5 Things Your Parents Got Wrong About Food – Dessert as a reward, snacks that wreck your appetite, and other parental nutrition myths.
Full article via What Your Parents Got Wrong About Food.
1. No snacking! You’ll ruin your appetite! Update: Try cutting back slightly on meals to allow for one or two daily snacks between 100 and 200 calories. Healthy options include nuts, fruit, yogurt, vegetables with dip, or other low-fat, low-sugar, high-fiber options. “My general rule is going no longer than four hours without eating something, whether a meal or a snack,”
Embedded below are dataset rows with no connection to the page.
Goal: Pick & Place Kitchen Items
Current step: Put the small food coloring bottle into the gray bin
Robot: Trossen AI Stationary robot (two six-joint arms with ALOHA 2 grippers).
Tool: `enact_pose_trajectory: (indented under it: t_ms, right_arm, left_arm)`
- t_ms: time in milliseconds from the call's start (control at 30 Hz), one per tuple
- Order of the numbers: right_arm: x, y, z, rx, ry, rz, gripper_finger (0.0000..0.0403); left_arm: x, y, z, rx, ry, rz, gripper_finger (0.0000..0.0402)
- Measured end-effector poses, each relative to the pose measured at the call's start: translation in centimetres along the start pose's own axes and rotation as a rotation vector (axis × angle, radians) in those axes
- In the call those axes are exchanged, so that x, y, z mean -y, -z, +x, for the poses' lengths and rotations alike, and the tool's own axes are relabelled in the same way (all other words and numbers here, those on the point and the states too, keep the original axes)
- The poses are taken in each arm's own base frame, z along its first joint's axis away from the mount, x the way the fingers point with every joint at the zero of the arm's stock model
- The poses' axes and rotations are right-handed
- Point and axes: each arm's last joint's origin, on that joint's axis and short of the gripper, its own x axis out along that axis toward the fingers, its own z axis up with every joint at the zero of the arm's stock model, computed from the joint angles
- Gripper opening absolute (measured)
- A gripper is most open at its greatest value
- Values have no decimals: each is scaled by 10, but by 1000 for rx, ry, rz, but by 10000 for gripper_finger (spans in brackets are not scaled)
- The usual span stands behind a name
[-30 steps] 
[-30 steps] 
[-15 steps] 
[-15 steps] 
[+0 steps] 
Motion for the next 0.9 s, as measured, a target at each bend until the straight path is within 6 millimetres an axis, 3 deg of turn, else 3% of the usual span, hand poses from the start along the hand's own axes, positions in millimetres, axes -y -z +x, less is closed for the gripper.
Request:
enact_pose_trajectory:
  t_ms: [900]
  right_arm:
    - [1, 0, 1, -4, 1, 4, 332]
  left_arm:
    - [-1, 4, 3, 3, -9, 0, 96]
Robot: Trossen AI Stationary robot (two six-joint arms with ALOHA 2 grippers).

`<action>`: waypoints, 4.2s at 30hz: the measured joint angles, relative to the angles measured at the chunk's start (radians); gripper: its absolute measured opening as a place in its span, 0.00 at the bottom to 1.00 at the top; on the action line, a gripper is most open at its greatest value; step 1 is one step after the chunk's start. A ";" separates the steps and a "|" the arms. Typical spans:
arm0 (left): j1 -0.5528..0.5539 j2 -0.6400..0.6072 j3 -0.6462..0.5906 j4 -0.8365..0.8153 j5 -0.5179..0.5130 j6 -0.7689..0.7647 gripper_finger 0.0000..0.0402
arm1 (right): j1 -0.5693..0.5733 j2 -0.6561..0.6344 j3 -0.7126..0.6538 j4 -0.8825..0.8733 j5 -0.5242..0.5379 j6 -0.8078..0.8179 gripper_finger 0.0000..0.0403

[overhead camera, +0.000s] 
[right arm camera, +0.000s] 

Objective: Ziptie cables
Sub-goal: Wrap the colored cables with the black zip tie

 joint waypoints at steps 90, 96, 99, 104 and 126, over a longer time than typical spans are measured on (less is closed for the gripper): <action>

2. Finish everything on your plate. Update: “It’s fine to leave a little food over and not eat mindlessly. Get in tune with your body to know when you’ve had enough.”
3. Don’t eat before exercising — you’ll get a cramp. Update: Choose high-carbohydrate, low-fat, low-fiber snacks with moderate amounts of protein in the 100- to 300-calorie range, such as a glass of chocolate milk, a slice of toast with peanut butter, or a granola bar. Fruit is also fine, although it won’t have much protein. (Add a few nuts for that.)
4. Hurry up! Update: Make a conscious effort to slow down.
5. You deserve dessert today! Update: Stop using food as a prize. Instead, reward yourself with a movie, a manicure, or a phone call to a friend.